**DATA PROVIDED:**
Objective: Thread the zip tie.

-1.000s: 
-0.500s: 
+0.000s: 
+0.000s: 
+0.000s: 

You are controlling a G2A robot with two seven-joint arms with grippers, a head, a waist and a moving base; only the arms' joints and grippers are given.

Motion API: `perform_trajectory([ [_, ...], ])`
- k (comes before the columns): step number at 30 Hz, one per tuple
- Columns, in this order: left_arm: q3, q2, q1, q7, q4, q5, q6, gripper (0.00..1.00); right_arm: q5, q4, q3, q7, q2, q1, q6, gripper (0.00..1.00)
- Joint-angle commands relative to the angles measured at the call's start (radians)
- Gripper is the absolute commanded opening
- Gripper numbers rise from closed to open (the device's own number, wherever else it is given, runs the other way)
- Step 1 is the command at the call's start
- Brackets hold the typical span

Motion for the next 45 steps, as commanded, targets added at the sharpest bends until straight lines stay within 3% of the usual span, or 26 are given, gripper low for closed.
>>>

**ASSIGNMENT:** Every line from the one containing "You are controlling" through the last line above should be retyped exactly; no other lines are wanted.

**RESPONSE TO THE TASK:**
You are controlling a G2A robot with two seven-joint arms with grippers, a head, a waist and a moving base; only the arms' joints and grippers are given.

Motion API: `perform_trajectory([ [_, ...], ])`
- k (comes before the columns): step number at 30 Hz, one per tuple
- Columns, in this order: left_arm: q3, q2, q1, q7, q4, q5, q6, gripper (0.00..1.00); right_arm: q5, q4, q3, q7, q2, q1, q6, gripper (0.00..1.00)
- Joint-angle commands relative to the angles measured at the call's start (radians)
- Gripper is the absolute commanded opening
- Gripper numbers rise from closed to open (the device's own number, wherever else it is given, runs the other way)
- Step 1 is the command at the call's start
- Brackets hold the typical span

Motion for the next 45 steps, as commanded, targets added at the sharpest bends until straight lines stay within 3% of the usual span, or 26 are given, gripper low for closed.
>>>

For this exercise, nothing more is required.